We often talk about indexing the output of a program or script in Splunk as an universal way to index any type of text data that goes beyond monitoring log files. For those of you who may be new to Splunk, the idea behind a scripted input is that every configurable N seconds, any user provided script or program written in any language can be called by Splunk or a forwarder that gathers data and the standard output of that script or program is then indexed by Splunk. This is the basis for many of my contributions on Splunkbase such as indexing RSS feeds. Logically, this is a “pull” approach in that data is accessed by Splunk on a request basis. This leads to the question about a “push” approach or the more general question on how this can be done for continuous feeds. I will cover this topic here.
The business uses for this idea may be to capture third party feeds for use cases that range from financial services to telecommunications ASCII converted packets to social media feeds. The reasons for performing this capture and indexing may range from correlation with other data, alerting, analytics, troubleshooting, and availability. For the purposes of this article, I’ll cover the technical aspects for setting this up first and let our users fill in with real world use cases within the comments.
Let’s discuss the common example that may satisfy most needs. The idea is to set up a Splunk input to listen on a TCP or UDP port. A third party system such as a syslog generator or raw TCP feed can now push ASCII data to this address and port combination and Splunk will index it. Splunk has been able to do this from as long as I can remember.
Now, if you want your TCP or UDP listener to do more things like selectively modify events based on external conditions or filter them based on time of day, you can then explore writing your own TCP or UDP listener program that is called as a scripted input by Splunk. I’ve covered this subject before with a reference implementation.
General Purpose Feeds
How does one write a listener? An example is the JMS example implementation I have on Splunkbase. A scripted input is called with an interval of -1, which means it is called once upon Splunk start up. The JMS client listens on a queue for messages, dequeues the message, and writes its contents to standard output. Some may say this is not a continuous feed as queues by definition have discreet start and endpoints. I agree. However, the concept from a Splunk point of view is the same in terms of indexing the data from a listener whether it is being picked off a queue from a listener or being sent on a network port and using a 3rd party API to listen and gather data. In this manner, multiple listeners can be called at once on start up and listen for their feeds to gather data.
Each feed should have its own sourcetype assigned by the Splunk administrator. One more thing to note is that if you set the interval to a number other than -1 for your listener, Splunk will call your listener upon start up and then attempt to call your listener every N seconds, but it will only be started again if it is currently not running.
Scaling the Solution
You may be receiving millions of events per feed per hour. Having all of these feeds go into one indexer not only creates a bottleneck for indexing, but it also gives you only one node to perform subsequent searches.
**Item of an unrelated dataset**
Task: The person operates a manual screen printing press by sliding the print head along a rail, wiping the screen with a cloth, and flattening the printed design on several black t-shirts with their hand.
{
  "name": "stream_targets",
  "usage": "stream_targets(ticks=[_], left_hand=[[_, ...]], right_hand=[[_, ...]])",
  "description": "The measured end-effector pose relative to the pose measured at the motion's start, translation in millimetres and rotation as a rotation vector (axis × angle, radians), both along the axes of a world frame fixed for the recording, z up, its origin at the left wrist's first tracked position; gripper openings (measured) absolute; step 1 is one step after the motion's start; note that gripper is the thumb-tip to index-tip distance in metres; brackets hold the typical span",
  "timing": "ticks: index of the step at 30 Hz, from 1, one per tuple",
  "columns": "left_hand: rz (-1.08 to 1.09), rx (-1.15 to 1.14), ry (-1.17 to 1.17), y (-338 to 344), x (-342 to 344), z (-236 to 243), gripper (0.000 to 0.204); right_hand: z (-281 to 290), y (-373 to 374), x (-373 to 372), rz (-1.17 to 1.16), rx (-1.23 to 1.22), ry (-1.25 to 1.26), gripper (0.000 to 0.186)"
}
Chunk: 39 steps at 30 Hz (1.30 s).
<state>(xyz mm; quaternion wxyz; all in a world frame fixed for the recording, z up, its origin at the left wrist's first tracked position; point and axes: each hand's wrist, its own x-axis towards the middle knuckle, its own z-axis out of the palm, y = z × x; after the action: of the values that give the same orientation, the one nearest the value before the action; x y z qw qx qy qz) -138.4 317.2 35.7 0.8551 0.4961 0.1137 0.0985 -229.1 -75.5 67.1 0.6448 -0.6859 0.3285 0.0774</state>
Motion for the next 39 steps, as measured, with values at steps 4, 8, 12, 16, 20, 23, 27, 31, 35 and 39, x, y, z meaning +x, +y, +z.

This is where using a forwarder and Splunk’s Map Reduce architecture comes into place. Place your listeners on forwarders and have the forwarders load balance the sending of data to multiple indexers. This not only provides fault tolerance for indexing the data in case one of the indexers is not available, but it also allows for subsequent parallel distributed searching.
The next question is what type of forwarder does one use? If your feeds are truly continuous with no real discrete break points in time between groups of events, then a full forwarder may be required in order to properly load balance the distribution of data. If there are discrete breaks in time for groups of events coming in, then you may consider using the more widely used universal forwarder, which sends chunks of data at a time to indexers rather than individual events.
Here’s a straight forward use case. A 3rd party financial services company has a feed for various trading data and its own API to call a listener to gather this feed. First, write a program that uses this API as a listener, gathers the data, and writes it to standard output as time series data. Test the program from a shell script (or bat file on Windows) with all appropriate parameters passed to it outside of Splunk. If it works as expected, tell Splunk about this listener and enable it as a scripted input. This eventually gets put into an inputs.conf file, if you were to set this up in the UI from Splunk Manager.
You may also have to set up props.conf and transforms.conf for time stamp assignment and line breaking depending on the nature of your data. Restart Splunk and you should now see your data in the index assuming the feed is being sent. You now have a recipe for indexing continuous feeds.